If we can get some experimental data, we can use it to estimate the
probability of a baby being a boy, compare this estimate to our initial model
probability and develop a better model probability. Experimental data in
probability can be any results of observation of the situation. We have some
data which was collected from National Women’s hospital in Auckland in the
1990s. Is the data going to be useful? It is old, only from Auckland, and not
randomly selected. The data was collected by a hospital, which is likely to be
a reliable source of data. The sample was large. The proportion of male
children born is unlikely to have changed since the 1990s or to be different in
Auckland than in the rest of NZ. We can decide that this data will be useful
as the basis of an experimental estimate of the probability of a baby being a
boy.
Out of 22 780 births (2 children each from 11 390 families), 11 800 were
boys, so our experimental estimate of the probability of the next baby born
in NZ being a boy is 11 800/22 780 = 0.5180. These are observations so we
need to decide what sort of rounding will be useful for our estimate of
probability.

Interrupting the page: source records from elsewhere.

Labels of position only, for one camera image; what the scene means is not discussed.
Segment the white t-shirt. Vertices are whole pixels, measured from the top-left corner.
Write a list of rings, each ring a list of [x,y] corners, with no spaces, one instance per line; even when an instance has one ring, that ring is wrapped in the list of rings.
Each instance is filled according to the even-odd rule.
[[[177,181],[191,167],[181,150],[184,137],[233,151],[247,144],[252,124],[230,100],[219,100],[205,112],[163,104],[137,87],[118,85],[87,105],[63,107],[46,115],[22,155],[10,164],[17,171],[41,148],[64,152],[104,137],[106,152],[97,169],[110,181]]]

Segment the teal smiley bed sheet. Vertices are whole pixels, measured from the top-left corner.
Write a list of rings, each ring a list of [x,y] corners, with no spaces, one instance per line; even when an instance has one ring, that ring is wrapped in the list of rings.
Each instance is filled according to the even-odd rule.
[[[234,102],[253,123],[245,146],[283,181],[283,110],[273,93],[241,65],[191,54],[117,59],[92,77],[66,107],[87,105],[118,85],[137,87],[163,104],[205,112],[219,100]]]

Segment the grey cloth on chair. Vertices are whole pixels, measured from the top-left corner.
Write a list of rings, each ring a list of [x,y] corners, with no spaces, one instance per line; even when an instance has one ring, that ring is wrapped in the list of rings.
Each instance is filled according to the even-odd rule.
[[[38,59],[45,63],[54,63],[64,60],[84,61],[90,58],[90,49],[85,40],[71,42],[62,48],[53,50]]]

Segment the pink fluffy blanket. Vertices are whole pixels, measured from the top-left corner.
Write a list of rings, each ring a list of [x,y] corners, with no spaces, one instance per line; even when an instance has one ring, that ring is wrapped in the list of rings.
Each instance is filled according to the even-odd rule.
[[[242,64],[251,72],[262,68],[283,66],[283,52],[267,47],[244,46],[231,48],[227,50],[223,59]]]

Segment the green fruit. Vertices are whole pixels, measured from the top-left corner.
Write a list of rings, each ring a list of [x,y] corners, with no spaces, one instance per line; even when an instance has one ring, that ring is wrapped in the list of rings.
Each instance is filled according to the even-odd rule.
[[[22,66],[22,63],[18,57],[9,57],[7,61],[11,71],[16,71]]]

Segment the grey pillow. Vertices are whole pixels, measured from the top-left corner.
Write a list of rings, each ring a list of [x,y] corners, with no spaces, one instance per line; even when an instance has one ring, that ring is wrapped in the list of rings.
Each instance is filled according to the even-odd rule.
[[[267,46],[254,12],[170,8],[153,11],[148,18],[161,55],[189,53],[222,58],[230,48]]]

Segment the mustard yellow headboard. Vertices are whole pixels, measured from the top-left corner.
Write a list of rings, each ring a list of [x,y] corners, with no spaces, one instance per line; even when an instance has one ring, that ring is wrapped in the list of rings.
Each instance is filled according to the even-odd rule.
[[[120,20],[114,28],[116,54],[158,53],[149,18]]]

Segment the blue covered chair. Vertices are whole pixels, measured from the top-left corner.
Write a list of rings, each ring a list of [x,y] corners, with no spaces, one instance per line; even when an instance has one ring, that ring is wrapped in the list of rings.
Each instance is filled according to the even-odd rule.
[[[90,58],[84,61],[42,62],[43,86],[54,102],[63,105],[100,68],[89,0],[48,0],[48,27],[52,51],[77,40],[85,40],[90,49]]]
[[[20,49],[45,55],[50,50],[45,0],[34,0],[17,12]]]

Based on a sample of 22 780, we might decide that an
experimental estimate of probability to three decimal places is appropriate
(SD = root( p (1-p)/N) ≈ 1%).
Our experimental estimate of the probability of the next child in NZ being a
boy is 0.518. This is a better model probability to use than our initial model
probability based on our hunch, so we change our model estimate of the
probability to P(boy) = 0.518. The unknown true probability has not
changed, but our model estimate of it is now likely to be closer to the true
probability than our initial model probability was. Any new information we
get about the probability of a baby being born a boy can be compared to our
new model estimate.
Example 2
Two families with two children each live next door to each other. What is the
probability that both those families have two boys? From the National
Women’ Hospital data above we can get an experimental estimate of the
probability of a two-child family having two boys P(two boys) = 3202/11 390
= 0.2811. Using this experimental data and what we know about theoretical
probability, we can create a model for the probability of the distribution of
two two-child families. We can assume that people move next door to each
other for reasons other than the gender of their children so that the gender
of the children can be assumed to be independent of whether the two-child
families are next door to each other. Since we are considering two
independent random variables, the probability of both families having two
boys is 0.2811 × 0.2811 = 0.0790. Our model estimate for the probability of
two two-child families both having two boys is 0.08 or about 8% of all pairs
of two child families.
Example 3
Is this gamble a good bet? Model estimates of probability can incorporate
complex aspects of probability, and may be based on theoretical probability
alone. The history of probability includes many examples of model estimates
of probability developed by gamblers.
If you throw a pair of dice 24 times, is your probability of getting at least one
double six more than 0.5, allowing a gambler to make money in the long run
on an even-money bet? Assuming that the gambler uses fair dice, the model
estimate based on theoretical probability alone will be a good estimate of the
true probability, provided the theoretical model is an accurate representation
of the context. The experimental estimate of probability will approach the
true probability over the long run. The experimental estimate of probability
can be compared with the model estimate to evaluate whether the model is
an accurate representation of the context. A gambler playing the same game
many times over needs a precise estimate of their probability of winning. A
good theoretical model can provide that level of precision, but it is only fit for
purpose if it is an accurate representation of the context. The Chevalier de
Méré lost money when betting on getting at least one double six in 24 throws
of two dice based on his initial model, but later calculated that the probability
was 1 – (35/36)24 = 0.4914, and stopped making that losing bet.